I have tried to break this integral into two part:

$${\large\int_0^\infty}\frac{\log(1+x)(2+\log x)\log\left(\!\frac{1+x}{2}\!\right)}{x^{3/2}\log^2x}\ dx-2{\large\int_0^\infty}\frac{\log(1+x)}{\sqrt{x}(1+x)\log x}\ dx$$

but each integrals diverges. I have tried many substitutions like $x=y-1$, $x=\frac{1}{y}$, or $x=\tan^2y$ hoping for familiar functions, but couldn't get one. I also tried the method of differentiation under integral sign by introducing

$$I(s)={\large\int_0^\infty}x^{s}\cdot\frac{(1+x)\log(1+x)(2+\log x)\log\left(\!\frac{1+x}{2}\!\right)-2x\log(1+x)\log x}{(1+x)\log^2x}\ dx$$

and differentiating twice with respect to $s$ to get rid of $\log^2x$ couldn't work either.

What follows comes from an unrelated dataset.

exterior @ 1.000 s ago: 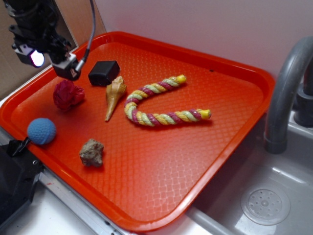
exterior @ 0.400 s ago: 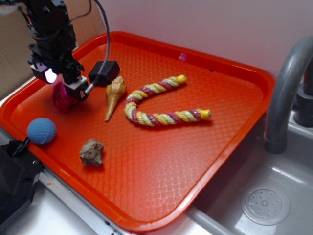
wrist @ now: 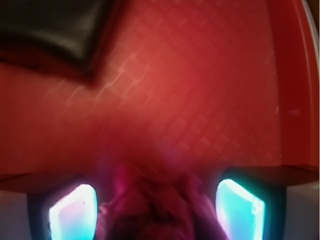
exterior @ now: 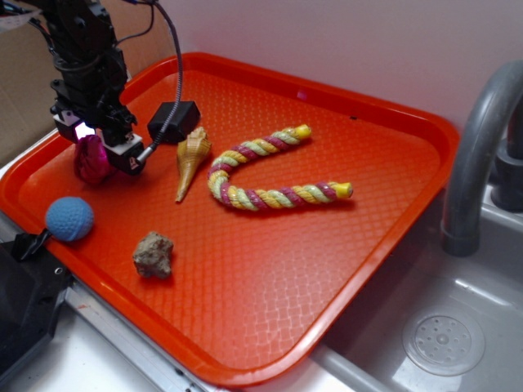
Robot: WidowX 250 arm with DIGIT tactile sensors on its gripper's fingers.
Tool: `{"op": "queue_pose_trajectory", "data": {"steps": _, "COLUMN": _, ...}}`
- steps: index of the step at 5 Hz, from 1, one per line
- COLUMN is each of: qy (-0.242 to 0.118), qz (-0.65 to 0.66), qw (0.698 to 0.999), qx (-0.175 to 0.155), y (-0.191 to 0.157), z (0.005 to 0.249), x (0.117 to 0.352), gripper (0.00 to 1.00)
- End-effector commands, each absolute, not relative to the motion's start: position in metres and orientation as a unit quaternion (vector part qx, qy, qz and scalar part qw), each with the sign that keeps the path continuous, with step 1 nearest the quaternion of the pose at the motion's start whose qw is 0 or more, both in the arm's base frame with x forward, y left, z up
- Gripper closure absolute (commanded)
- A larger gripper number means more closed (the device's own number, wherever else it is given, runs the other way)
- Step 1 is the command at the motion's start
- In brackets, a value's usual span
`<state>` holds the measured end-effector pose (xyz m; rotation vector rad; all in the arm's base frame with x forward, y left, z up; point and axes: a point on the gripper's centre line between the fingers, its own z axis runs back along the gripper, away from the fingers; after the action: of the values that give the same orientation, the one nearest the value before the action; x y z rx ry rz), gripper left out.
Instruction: Grab the red paper.
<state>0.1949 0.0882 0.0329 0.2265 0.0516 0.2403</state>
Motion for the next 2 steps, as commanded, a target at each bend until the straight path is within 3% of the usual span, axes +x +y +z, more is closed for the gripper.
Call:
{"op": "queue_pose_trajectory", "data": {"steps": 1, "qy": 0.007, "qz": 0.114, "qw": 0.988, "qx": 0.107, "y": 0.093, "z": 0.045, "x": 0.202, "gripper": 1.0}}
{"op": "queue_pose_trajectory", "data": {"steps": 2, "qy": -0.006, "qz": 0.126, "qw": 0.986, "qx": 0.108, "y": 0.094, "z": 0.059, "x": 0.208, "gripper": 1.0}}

I have a strong feeling that I miss something completely obvious in my calculation. I'm not having much success in evaluating this integral since two weeks ago, so I thought it's about time to ask you for help. Can you help me out to prove it, please?

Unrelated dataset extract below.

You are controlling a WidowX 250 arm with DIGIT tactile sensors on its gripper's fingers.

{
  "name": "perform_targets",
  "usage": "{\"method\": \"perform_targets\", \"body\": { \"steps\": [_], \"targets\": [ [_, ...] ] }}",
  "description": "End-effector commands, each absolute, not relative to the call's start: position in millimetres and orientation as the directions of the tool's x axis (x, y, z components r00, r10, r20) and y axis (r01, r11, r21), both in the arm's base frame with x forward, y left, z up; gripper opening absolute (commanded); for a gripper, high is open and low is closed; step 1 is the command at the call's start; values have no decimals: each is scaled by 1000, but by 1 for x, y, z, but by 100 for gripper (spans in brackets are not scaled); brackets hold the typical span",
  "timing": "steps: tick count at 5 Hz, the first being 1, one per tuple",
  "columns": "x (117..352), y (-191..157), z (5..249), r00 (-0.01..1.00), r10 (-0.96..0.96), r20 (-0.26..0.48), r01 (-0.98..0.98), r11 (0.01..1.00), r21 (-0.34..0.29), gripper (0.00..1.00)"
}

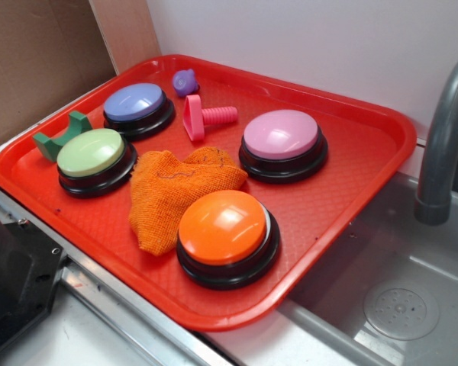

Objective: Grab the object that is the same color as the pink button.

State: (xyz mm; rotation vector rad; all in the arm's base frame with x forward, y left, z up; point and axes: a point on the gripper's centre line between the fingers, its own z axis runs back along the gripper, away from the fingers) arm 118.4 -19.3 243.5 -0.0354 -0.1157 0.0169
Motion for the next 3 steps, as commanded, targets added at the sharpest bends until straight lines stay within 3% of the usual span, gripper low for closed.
{"method": "perform_targets", "body": {
  "steps": [1,2,3],
  "targets": [
    [118,-19,243,993,19,115,-15,999,-36,100],
    [132,-17,233,994,66,93,-61,997,-48,100],
    [150,-9,220,971,230,60,-230,973,-9,100]
  ]
}}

The integrand can be broken up as $$I=\int_0^{\infty} \left(\frac{2 \ln(1+x)\ln\left(\frac{1+x}{2}\right)}{x^{3/2} \ln^2 x} +\frac{\ln(1+x)\ln\left(\frac{1+x}{2}\right)}{x^{3/2} \ln x}-\frac{2\ln(1+x)}{x^{1/2} (1+x) \ln x}\right)dx.$$

But, by integration by parts, $$\int \frac{2\ln(1+x)}{x^{1/2} (1+x) \ln x} dx= \int \frac{2\ln(1+x)}{x^{1/2} \ln x} d\left(\ln\left(\frac{1+x}{2}\right)\right) \\=\small\frac{2 \ln(1+x)\ln\left(\frac{1+x}{2}\right)}{x^{1/2} \ln x}-2\int \left( \frac{\ln\left(\frac{1+x}{2}\right)}{x^{1/2} (1+x) \ln x}-\frac{ \ln(1+x)\ln\left(\frac{1+x}{2}\right)}{x^{3/2} \ln^2 x}-\frac{\ln(1+x)\ln\left(\frac{1+x}{2}\right)}{2 x^{3/2} \ln x}\right)dx$$

That is, $$\int \left(\frac{2 \ln(1+x)\ln\left(\frac{1+x}{2}\right)}{x^{3/2} \ln^2 x} +\frac{\ln(1+x)\ln\left(\frac{1+x}{2}\right)}{x^{3/2} \ln x}-\frac{2\ln(1+x)}{x^{1/2} (1+x) \ln x}\right)dx \\= -\frac{2 \ln(1+x)\ln\left(\frac{1+x}{2}\right)}{x^{1/2} \ln x}+2 \int \frac{\ln\left(\frac{1+x}{2}\right)}{x^{1/2} (1+x) \ln x} dx$$

And the claim follows from Jack D'Aurizio's preliminary result.

A preliminary result.

$$I_1=\int_{0}^{+\infty}\frac{2\log\left(\frac{1+x}{2}\right)}{\sqrt{x}(1+x)\log(x)}=\color{red}{\pi}.\tag{1}$$

Proof: through the substitution $x=e^t$, $$\begin{eqnarray*}I_1=\int_{-\infty}^{+\infty}\frac{\log\left(\frac{e^t+1}{2}\right)}{\cosh\left(\frac{t}{2}\right)t}\,dt&=&\color{red}{\frac{1}{2}\int_{-\infty}^{+\infty}\frac{dt}{\cosh\left(\frac{t}{2}\right)}}+\color{blue}{\int_{-\infty}^{+\infty}\frac{\log\cosh\left(\frac{t}{2}\right)}{t\cosh\left(\frac{t}{2}\right)}\,dt}\end{eqnarray*}$$ where the red integral is easy to compute and the blue one vanishes by symmetry.

Thanks to nospoon, this is ultimately everything we need to prove the OP's identity through integration by parts.